Administratively speaking, ADONIS is a “Unité Propre de Service” (Specific Service Unit) attached to the CNRS, and funded like others such on a four year rolling programme. It has a Steering Committee (comité de pilotage), chaired by Michel Spiro, with representatives of the Ministry and the CNRS Institute for Human and Social Sciences, and other interested parties. It also has an Advisory Board (comité scientifique) with a dozen or so distinguished members (e.g. Simon Hodson from JISC, Stephan Gradman from Humboldt University, Francoise Genova from the Strassbourg Observatory).

Since 2005, the CNRS has also funded a number of centres de ressources (National Resource Centres). These are subject-specific centres attached to one or more existing labos (research units) and charged with the task of sharing their expertise and their services with other research units. In the hard sciences, typically, research is carried out at one of a small number of large labos; in the Humanities by contrast, there is a very large number of small units.

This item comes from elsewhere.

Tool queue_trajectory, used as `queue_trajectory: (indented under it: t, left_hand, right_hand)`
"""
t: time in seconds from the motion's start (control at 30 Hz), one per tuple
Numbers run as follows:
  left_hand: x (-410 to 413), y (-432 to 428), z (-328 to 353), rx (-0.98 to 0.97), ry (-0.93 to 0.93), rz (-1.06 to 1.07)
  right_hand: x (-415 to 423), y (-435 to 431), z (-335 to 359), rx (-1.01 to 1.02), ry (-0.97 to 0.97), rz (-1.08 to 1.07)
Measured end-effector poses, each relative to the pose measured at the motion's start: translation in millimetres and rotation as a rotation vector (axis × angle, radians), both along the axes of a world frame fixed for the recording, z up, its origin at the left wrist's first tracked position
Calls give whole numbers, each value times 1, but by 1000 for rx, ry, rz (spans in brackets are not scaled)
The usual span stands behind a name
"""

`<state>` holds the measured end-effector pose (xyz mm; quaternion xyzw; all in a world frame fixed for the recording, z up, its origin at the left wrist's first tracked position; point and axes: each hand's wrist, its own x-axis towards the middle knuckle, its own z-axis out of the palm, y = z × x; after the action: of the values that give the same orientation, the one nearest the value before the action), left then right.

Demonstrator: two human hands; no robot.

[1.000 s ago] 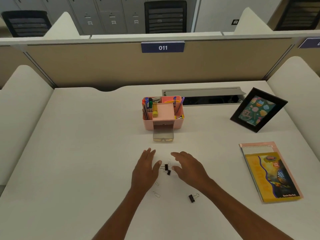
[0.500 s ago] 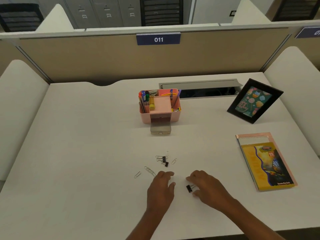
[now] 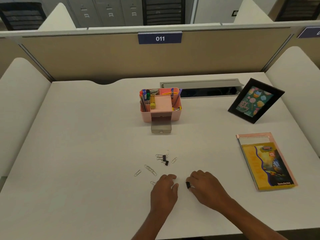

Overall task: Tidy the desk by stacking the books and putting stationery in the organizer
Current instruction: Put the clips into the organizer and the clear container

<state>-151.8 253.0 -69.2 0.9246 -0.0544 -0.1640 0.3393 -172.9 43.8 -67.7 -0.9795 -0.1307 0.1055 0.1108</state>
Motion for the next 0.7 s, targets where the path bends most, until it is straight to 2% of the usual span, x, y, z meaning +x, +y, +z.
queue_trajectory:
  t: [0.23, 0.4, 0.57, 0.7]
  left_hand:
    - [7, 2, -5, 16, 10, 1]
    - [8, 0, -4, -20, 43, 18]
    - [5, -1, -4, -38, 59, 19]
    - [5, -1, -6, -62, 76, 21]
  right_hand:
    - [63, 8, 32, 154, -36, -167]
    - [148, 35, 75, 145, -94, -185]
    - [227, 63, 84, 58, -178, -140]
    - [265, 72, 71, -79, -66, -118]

Hence the importance of developing and sharing shared solutions to common problems, and the important role that ADONIS has with regard to the centres. Just to make life even more interesting, there are other relevant national organizations, notably the CNRS network of professional staff (collectively known in the CNRS as ITA: Ingénieurs, Techniciens, Administrateurs), and the completely different regional network of Maisons des Sciences de l’Homme which provide support services to the Universities, rather than via the CNRS.

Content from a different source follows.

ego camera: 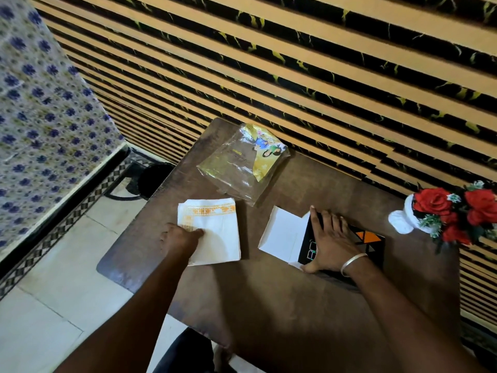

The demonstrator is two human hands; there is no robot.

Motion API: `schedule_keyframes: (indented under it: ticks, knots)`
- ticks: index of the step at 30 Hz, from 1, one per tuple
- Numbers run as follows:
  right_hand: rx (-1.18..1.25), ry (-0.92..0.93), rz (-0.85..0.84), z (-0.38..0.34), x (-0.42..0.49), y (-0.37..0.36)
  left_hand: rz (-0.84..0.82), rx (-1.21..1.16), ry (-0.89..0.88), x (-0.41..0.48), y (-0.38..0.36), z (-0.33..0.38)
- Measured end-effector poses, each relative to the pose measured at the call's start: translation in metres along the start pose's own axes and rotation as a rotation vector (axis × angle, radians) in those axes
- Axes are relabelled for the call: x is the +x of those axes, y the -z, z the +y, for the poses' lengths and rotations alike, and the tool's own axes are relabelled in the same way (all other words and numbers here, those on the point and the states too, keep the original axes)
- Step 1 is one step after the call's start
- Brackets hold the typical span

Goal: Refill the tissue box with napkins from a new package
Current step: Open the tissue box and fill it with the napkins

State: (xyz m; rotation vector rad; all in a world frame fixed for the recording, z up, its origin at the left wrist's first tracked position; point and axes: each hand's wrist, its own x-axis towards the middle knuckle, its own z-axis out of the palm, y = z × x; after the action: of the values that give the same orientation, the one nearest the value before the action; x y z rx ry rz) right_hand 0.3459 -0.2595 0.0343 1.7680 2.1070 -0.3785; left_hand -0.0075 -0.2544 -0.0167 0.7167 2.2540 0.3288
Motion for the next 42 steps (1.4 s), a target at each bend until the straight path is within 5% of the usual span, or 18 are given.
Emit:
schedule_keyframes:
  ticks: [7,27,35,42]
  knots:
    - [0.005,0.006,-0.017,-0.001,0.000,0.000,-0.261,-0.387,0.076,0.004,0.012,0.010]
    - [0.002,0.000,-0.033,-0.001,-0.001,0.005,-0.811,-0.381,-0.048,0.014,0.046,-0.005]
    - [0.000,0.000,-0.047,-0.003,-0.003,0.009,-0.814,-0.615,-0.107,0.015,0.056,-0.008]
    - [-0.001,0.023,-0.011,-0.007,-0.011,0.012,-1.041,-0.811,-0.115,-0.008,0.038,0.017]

Stephane Pouyllau, the third member of the central ADONIS team to speak, gave an overview of the Digital Humanities (sciences numériques) à la française, a set of topics which overlaps significantly but not entirely with the concerns and activities promoted under that badge elsewhere in the world. In France, it is preservation of, and access to digital resources of all kinds which are the major concerns and which constitute the “digital turn” (le tournant du numérique); the major threats are seen to be such things as loss of data, dispersion of expertise, duplication of effort, solutions which do not scale, lack of international visibility and recognition. The need for skills in helping non-technical experts gain confidence in technical areas is largely unrecognized by existing professional training for computing support staff, with consequent problems of communication. And of course, in France the word “science” includes the study of the Humanities as well as the study of “les sciences dures“.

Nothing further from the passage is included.